More generally, there have been repeated calls for a greater synthesis of ecology and evolution, some of which are almost as old as the Modern Synthesis itself (see above). A longer view, however, shows that that the extent to which evolutionary biology and ecology have been bound together has varied over time, at times stronger, at times weaker. Darwin (1859, 1871) began the study of evolution with a deep-seated understanding of what we now call ecology, especially in terms of within- and among-species interactions, driving natural and sexual selection (what else is the “law of battle” for instance?). The natural history that provided Darwin with so much ecological insight was perhaps eclipsed to some extent by the rise of modern professional biology and the re-discovery of Mendelian genetics, generating the field of genetics and other aspects of molecular biology. However, the emergence of ecology as its own professional discipline, while obviously developing its own rich collection of ecological theory, also saw the more-or-less contemporaneous emergence of evolutionary ecology, for instance in terms of figures such as David Lack (e.g., Lack 1965). Alongside the ecological genetics of Ford, Dobzhansky, and others, the stage was set for what we now call molecular ecology. As such, calls for further synthesis can be frustrating in terms of this already rich history of the interaction between ecology and evolution, if only very lightly sketched here.

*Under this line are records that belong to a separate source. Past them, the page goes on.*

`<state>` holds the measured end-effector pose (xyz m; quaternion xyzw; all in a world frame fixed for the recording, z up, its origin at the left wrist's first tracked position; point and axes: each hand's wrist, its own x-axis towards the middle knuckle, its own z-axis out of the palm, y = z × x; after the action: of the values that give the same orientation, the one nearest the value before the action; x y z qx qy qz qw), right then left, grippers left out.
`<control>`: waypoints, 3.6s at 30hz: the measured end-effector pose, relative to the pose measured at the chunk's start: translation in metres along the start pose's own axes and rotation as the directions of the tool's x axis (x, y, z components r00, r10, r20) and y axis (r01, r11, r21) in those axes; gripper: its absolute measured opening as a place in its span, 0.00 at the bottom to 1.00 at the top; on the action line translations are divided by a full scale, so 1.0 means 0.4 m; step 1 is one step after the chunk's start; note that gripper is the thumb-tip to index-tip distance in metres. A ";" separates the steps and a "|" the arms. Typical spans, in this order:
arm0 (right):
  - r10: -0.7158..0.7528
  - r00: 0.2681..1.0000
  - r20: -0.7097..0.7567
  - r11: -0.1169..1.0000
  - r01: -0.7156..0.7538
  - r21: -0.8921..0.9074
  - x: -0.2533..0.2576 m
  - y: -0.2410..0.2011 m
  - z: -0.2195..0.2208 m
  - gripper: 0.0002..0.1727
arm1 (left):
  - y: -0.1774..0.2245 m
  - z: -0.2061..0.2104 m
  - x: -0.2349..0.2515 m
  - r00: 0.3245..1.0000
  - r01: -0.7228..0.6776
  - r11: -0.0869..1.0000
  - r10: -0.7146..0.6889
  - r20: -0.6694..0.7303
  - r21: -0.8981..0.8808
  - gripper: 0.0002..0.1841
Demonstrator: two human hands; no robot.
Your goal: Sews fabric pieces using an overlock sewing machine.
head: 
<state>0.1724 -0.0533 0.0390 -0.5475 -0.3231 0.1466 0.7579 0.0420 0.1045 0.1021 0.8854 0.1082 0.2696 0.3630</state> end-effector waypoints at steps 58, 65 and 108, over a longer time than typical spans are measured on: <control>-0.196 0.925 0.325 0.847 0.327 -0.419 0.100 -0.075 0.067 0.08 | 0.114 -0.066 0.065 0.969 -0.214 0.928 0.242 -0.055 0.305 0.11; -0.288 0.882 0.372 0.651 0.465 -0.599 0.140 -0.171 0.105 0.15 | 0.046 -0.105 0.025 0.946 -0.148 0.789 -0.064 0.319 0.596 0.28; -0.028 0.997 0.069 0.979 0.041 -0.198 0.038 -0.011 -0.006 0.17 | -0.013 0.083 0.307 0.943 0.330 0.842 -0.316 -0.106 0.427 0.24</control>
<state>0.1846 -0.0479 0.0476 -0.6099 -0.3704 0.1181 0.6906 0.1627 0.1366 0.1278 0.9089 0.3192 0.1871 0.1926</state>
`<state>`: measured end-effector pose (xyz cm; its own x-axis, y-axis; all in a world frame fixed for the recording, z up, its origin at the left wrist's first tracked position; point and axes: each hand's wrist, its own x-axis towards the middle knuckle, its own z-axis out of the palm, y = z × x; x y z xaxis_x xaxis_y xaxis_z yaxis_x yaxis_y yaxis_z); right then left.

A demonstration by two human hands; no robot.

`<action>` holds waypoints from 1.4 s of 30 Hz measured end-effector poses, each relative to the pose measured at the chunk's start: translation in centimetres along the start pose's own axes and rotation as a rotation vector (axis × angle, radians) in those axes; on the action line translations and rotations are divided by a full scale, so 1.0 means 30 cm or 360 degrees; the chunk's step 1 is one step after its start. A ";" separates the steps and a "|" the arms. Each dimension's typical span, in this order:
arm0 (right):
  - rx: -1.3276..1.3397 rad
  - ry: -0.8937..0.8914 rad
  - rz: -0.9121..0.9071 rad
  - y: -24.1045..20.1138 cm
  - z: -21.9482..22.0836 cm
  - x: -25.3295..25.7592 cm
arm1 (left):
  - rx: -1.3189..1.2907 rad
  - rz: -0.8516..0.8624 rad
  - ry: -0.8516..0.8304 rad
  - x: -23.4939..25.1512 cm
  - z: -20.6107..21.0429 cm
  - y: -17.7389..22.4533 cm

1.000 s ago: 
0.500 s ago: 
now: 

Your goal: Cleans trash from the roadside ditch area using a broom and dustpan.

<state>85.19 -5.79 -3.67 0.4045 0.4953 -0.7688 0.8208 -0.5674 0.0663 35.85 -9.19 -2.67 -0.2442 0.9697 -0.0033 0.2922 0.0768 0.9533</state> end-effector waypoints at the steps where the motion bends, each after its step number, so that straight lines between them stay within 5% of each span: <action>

In addition, there is also something of an irony in the structure of population genetic theory itself. Whilst many of the models within the canon of population genetics theory might lack ecologically explicit assumptions or context, that lack can be viewed in two ways. On the one hand, it could be argued that population geneticists are patently oblivious to the ecological truths their theory wishes to speak to. On the other, it could be that the abstractions inherent in population genetics models in fact allow a vast array of ecological circumstances into population genetics models. Let us take the humble selection coefficient, s. A simple population genetics model that specifies selection on a given allele, as denoted by s, is in fact allowing that any plausible component of fitness, across any plausible ecological circumstance that influences that component of fitness, can be modelled and insight therefore gained, all through the abstraction of s. Therefore, how population genetics models deal with ecology, either explicitly or implicitly, is perhaps not a very good way to assess how well integrated ecology and evolution actually are.

Second, Distin touches on the philosophy of the theory of evolution, making the case – albeit briefly due to space constraints – that work remains to be done here. Indeed, more philosophical aspects of evolutionary theory (including how we do evolutionary biology, and what assumptions, explicit or otherwise, we make when we do it) enrich many of the chapters of this volume. But there is also a clear disconnect between the philosophy of evolutionary theory and what evolutionary biologists do – and care about, to be frank – day-to-day. For instance, debates about statisticalist versus causalist views of evolution continue well away from the mainstream evolutionary journals (see Otsuka 2016 for a review of the debate). For better or worse, philosophers of biology need to make a much stronger case that there are issues that need addressing by evolutionary biologists on the ground, for example something that is genuinely missing from their thinking, couched in language and with empirical examples that ground that absence in tangible terms. This will require a substantial appreciation of the corpus of modern evolutionary biology, as the thoughtful comments on evolvability by Distin clearly show. After all, as my chapter highlights, this failure to seem aware of, or accept the reality of, modern evolutionary biology is a crucial failing of the Extended Evolutionary Synthesis. And as with the EES, opinion pieces and self-citations will not sway many evolutionary biologists, but data and new phenotypes to theorise about and puzzle over, just might.